Living History is an ongoing series showcasing just a small assortment of the more than 350,000 items housed at The Salvation Army Heritage Centre in Toronto. This month, we spotlight the bicycle General Arnold Brown owned when he was a young man.
The record of Arnold Brown, the second Canadian leader of the international Salvation Army, speaks for itself. The 11th General of The Salvation Army, General Brown served from 1977 to 1981. Earlier in his career, he was the assistant editor of The War Cry (now Salvationist) and served in the editorial department for a decade.
General Brown used the bike while in Belleville, Ont., during the 1930s, where his family settled after emigrating from England, before entering the College for Officer Training in 1933. It was donated to the Heritage Centre by relatives of Jack Green, bandmaster in Belleville. General Brown gave Green the bike when he left Belleville to enter training college.
General Brown mentions Jack Green in his autobiography, The Gate and the Light.
“A young Welshman, Jack Green, who fled from the slag heaps of the Rhondda Valley and the hazards of the coal face, became my tutor,” General Brown wrote. “I had never heard cornet playing like his.

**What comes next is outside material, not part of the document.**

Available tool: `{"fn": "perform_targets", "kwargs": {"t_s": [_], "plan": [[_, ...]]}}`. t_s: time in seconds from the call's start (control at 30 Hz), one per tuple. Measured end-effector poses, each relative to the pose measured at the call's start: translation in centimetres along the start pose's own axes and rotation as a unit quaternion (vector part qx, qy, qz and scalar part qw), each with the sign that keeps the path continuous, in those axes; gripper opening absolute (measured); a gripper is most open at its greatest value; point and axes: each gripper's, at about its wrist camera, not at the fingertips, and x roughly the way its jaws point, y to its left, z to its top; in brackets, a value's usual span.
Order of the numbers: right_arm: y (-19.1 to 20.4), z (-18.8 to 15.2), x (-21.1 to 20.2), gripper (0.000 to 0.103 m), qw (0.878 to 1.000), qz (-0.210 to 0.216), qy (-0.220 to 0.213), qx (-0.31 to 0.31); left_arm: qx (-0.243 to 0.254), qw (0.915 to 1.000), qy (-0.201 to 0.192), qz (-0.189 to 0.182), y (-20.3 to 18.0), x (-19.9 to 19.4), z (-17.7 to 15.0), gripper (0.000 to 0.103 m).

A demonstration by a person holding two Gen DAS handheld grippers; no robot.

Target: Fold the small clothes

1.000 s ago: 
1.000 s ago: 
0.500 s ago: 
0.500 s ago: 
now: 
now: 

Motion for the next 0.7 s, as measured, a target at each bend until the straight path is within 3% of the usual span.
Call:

In 1978, I had the privilege, as General, of pinning on his uniform the medal of the Order of the Founder, The Salvation Army’s highest honour to a Salvationist. I was only one of the hundreds, if not thousands, he had similarly trained and influenced. For some years the Belleville Quartette played and sang its way through festivals, church teas and lodge dinners. Green and Brown comprised the cornet section.”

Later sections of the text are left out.